This repository provides a standard structure for computational projects in the Simoes-Costa Lab.
The goal of this template is to ensure that genomics analyses are organized in a consistent and reproducible way across projects, while remaining easy to understand and modify by lab members.
The template supports projects that may integrate multiple data types, including epigenomics, RNA-seq, and single-cell datasets.

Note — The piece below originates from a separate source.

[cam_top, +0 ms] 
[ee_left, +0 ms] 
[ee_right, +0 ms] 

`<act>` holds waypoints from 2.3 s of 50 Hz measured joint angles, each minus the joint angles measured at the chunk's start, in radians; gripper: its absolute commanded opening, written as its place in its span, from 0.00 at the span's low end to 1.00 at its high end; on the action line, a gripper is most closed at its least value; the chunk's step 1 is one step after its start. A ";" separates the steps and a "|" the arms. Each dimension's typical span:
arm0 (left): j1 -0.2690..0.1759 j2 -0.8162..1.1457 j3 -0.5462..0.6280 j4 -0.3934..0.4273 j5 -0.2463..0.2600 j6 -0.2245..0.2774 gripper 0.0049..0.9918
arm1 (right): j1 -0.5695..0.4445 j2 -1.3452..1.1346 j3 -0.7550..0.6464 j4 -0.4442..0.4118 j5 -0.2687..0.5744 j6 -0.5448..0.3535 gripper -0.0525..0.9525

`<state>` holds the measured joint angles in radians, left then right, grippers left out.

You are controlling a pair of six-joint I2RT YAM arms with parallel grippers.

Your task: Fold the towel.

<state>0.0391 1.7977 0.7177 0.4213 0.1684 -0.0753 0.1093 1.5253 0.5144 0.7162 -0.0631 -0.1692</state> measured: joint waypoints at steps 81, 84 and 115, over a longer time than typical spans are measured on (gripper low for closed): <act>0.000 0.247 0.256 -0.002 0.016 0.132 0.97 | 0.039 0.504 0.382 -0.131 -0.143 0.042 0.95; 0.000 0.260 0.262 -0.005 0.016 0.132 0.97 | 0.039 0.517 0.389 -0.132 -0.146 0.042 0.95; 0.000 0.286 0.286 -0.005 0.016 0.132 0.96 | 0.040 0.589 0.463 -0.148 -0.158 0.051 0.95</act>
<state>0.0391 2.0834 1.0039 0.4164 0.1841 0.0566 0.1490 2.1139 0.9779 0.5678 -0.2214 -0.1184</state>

- metadata/ – project information, sample sheets, and data location notes
- single_cell/ – single-cell datasets and processed objects
- ATAC/ – ATAC-seq inputs and outputs
- CUT_RUN/ – CUT&RUN inputs and outputs
- RNA_Seq/ – RNA-seq inputs, alignments, and count matrices
- workflow/ – analysis scripts and configuration files
- results/ – final outputs such as figures, tables, and logs
- notebooks/ – exploratory analyses and visualization notebooks
- docs/ – project documentation and notes
Large sequencing files (FASTQ, BAM, etc.) should not be committed to GitHub.
Instead, store large datasets in institutional storage and document their locations in metadata/data_locations.md.
To start a new project:
- Create a new repository from this template.
- Update
metadata/project_info.mdwith project details. - Add analysis scripts to
workflow/. - Store final outputs in
results/.
Update this README with the project-specific description, datasets, workflows, and outputs.